2009.12.07 相続税・贈与税 

国税庁はホームページに、「相続税の申告期限の延長に関するQ&A(2)」を発表しました。平成21年度税制改正により、「非上場株式等に係る相続税の納税猶予の特例」が創設されたことに伴い、一定の要件を満たす場合、平成20年10月1日から平成21年3月31日までの間に死亡した人に係る相続税については、申告期限が平成22年2月1日まで延長されます。「相続税の申告期限の延長に関するQ&A(2)」は、この申告期限の延長に関する疑問に答えるためのものです。第1弾は、5月に発表されています。

第2弾は、「非上場株式等についての贈与税の納税猶予の特例関係」に限定し、4つのケースについて、それぞれ相続税の申告期限の延長が認められるのかという設問です。

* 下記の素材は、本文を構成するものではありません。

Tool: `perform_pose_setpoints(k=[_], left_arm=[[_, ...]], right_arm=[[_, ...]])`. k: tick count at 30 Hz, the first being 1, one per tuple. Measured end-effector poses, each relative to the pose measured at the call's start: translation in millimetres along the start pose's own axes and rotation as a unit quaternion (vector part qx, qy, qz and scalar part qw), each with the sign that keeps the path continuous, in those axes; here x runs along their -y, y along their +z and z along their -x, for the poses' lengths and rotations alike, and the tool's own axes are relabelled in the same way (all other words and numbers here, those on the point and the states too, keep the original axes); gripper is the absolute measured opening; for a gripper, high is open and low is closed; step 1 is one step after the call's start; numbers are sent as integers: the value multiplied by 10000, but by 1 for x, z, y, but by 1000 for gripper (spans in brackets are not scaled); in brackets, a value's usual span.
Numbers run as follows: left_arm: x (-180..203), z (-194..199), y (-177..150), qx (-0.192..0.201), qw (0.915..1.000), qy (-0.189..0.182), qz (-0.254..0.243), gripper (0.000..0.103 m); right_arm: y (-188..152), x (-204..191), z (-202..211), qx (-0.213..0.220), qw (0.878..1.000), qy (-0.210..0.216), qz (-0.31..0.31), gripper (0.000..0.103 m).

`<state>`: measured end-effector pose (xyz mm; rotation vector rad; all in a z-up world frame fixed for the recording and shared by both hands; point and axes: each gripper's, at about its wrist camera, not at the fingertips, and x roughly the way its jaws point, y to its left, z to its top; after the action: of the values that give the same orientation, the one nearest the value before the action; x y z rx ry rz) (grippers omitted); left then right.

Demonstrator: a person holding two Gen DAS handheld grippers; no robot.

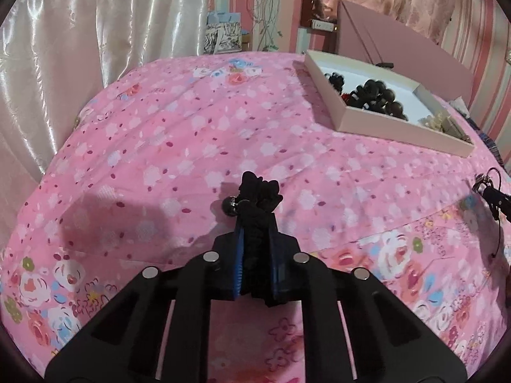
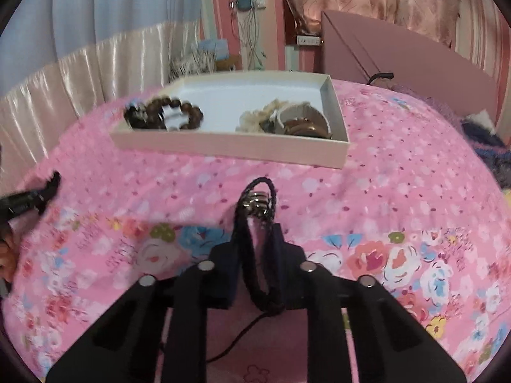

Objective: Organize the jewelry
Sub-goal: 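Carry the black scrunchie and cord necklace over the tray with both tools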

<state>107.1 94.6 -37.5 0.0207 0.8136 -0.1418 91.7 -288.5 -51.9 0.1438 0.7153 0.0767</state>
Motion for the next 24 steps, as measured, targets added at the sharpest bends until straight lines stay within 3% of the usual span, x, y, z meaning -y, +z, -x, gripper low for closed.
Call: perform_pose_setpoints(k=[8, 14, 21, 24], left_arm=[[45, 35, 32, 594, 9977, -233, -240, 11], [93, 42, 77, 914, 9925, -717, -373, 11], [156, 25, 126, 1274, 9846, -1072, -534, 11], [174, 0, 139, 1355, 9846, -947, -561, 11]], right_arm=[[27, 23, 26, 414, 9980, 446, -182, 6], [76, 37, 59, 1179, 9925, 224, -245, 7], [140, 32, 52, 1572, 9875, 109, -75, 7], [159, 24, 36, 1614, 9867, 178, 21, 7]])
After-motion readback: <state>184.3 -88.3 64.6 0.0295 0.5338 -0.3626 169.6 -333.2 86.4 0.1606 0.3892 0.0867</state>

具体的には、1)会社が清算中である場合、2)会社が組織変更している場合、3)医療法人の出資を相続した場合、4)特定受贈同族会社株式等である医療法人の出資がある場合の4つのケースです。

3)の医療法人の出資を相続した場合については、特例の対象となる非上場株式等に医療法人の出資が含まれていないことを理由に、相続税の申告期限は延長されていないとしています。4)の特定受贈同族会社株式等である医療法人の出資がある場合についても、医療法人の代表者は会社の代表者ではないから要件をみたさず、申告期限は延長されていないとしています。

申告期限が延長されていないケースについて、延長されていると判断して相続税申告書の提出が遅れると、本来の税額に加え、無申告加算税や延滞税などが加算されます。さらに、様々な特例が受けられなくなるなど大きな損害が生じる場合がありますので、注意が必要です。